Это натолкнуло меня на новую мысль; и вот, оставив шлагбаумы и вооружившись той же тяпкой, я за день продолбил для них в траве дорожку полуметровой ширины, которая, извиваясь, шла из беседки к крану, и густо засыпал ее песком. - Теперь все, как нарочно, ходили через бездействующий переезд, а новую трассу игнорировали. Я ругался и загонял всех на нее, придирчиво следя, чтобы никто не срезал живописные извивы и повороты.

Между тем отец проявил внезапную инициативу: он прибил к одной длинной жерди другую, от которой через вершину первой тянулась веревка, и врыл это чудо инженерной мысли на главной дорожке в уборную близ сарая. Такой восхитительный шлагбаум мне и не снился! Излишне говорить, что отныне я часами дежурил возле него, препятствуя хождению всех по естественной надобности. Теперь отец, крутя головой, вынужден был совершать пируэты по ближайшим грядкам, а брань неслась пуще прежнего. Шлагбаум простоял долго - кажется, до конца лета, но в следующем году его уже не было.

* * *

К этой же теме относится еще одно развлечение - правда, московское, - о котором я забыл написать. Дело в том, что весной 1968 года у меня прорезался еще один "бзик" - светофоры, и не сами как таковые светофоры, а именно их желтый свет. Иногда они работали в мигающем режиме, одним только желтым; в переулках тех лет вообще встречались мини-светофоры в одну мигавшую лампочку. Но я любил, когда затянувшийся зеленый сигнал внезапно сменялся желтым, и чем его оттенок был темнее и ближе к оранжевому, тем он ценился выше. Самый восхитительный светофор стоял на перекрестке Комсомольского проспекта с Хользуновым переулком и глядел в сторону метро; на этот сладостный апельсинный цвет я мог взирать часами. Кроме того, здесь же висели табло для пешеходов с горящими надписями: "Стойте" или "Идите".

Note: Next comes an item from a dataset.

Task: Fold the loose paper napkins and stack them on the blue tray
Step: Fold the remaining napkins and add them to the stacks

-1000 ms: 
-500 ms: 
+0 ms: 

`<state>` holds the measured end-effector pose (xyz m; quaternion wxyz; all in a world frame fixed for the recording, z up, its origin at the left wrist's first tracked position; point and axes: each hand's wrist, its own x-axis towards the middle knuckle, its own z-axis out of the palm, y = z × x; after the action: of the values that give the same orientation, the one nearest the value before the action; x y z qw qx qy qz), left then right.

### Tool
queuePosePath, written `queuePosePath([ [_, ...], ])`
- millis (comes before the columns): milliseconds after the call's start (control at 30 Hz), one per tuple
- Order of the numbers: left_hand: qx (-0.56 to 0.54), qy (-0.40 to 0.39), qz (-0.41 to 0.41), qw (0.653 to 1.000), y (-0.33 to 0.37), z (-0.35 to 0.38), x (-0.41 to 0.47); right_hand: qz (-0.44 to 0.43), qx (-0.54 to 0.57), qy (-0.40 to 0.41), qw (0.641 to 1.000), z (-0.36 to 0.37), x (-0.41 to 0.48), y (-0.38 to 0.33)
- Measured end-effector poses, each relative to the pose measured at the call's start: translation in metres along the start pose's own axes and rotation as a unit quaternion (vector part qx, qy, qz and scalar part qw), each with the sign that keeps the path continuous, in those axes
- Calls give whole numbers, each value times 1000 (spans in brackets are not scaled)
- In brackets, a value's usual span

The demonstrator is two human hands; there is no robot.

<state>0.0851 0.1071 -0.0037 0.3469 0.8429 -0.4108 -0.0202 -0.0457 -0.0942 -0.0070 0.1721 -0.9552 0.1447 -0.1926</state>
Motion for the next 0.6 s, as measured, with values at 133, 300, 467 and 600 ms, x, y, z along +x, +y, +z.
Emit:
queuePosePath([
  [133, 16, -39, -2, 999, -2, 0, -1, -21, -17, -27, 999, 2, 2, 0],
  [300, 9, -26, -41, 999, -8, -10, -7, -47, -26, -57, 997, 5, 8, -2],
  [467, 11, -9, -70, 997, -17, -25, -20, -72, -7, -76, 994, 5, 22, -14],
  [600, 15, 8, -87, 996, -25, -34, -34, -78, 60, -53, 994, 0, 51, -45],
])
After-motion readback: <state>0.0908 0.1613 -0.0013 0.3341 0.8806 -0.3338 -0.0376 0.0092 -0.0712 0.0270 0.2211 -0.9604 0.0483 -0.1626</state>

Отец, считавший себя великим механиком, не поленился на досуге изготовить мне персональный светофор. Он склеил картонную коробку, которую можно было подвешивать за верх или ставить на стул. С каждой ее стороны имелись по три отверстия, заклеенные калькой, выкрашенной в красный, зеленый и желтый цвета, внутри же прятались три маленьких лампы. Я очень сердился, что на одной паре сторон красный цвет был, как и положено, сверху, тогда как на другой паре - внизу; но отец объяснил, что иначе ему пришлось бы разгораживать коробку внутри, ставить вместо трех ламп целых двенадцать и пр; одним словом, я удовлетворился и таким вариантом. От светофора к моему пульту, заимствованному от игрушечной железной дороги, тянулся провод, так что я мог дистанционно переключать сигналы.

Этот светофор был с триумфом установлен в прихожей и широко использовался после еды, когда Рита и Валентина носили посуду. Мало того, как-то вечером я разложил планки строительного конструктора вдоль коридоров от самой кухни и объявил, что это - разделительная полоса, которую пересекать не дозволено. Так, например, Валентина, возвращавшаяся из кухни, должна была следовать мимо своей комнаты до самого торца коридора, и лишь оттуда, развернувшись у темного шкафа, идти к себе. И наоборот, от всех спешащих в уборную требовалось сперва добежать до кухни и там развернуться; и это круговое движение я еще регулировал светофором.

Не помню, продержались ли эти драконовские правила дольше одного дня, но светофор мною использовался часто; отец в этой поделке буквально превзошел самого себя. Вскоре коробка стала расклеиваться, и наконец следы этого чуда техники затерялись в дачном чулане.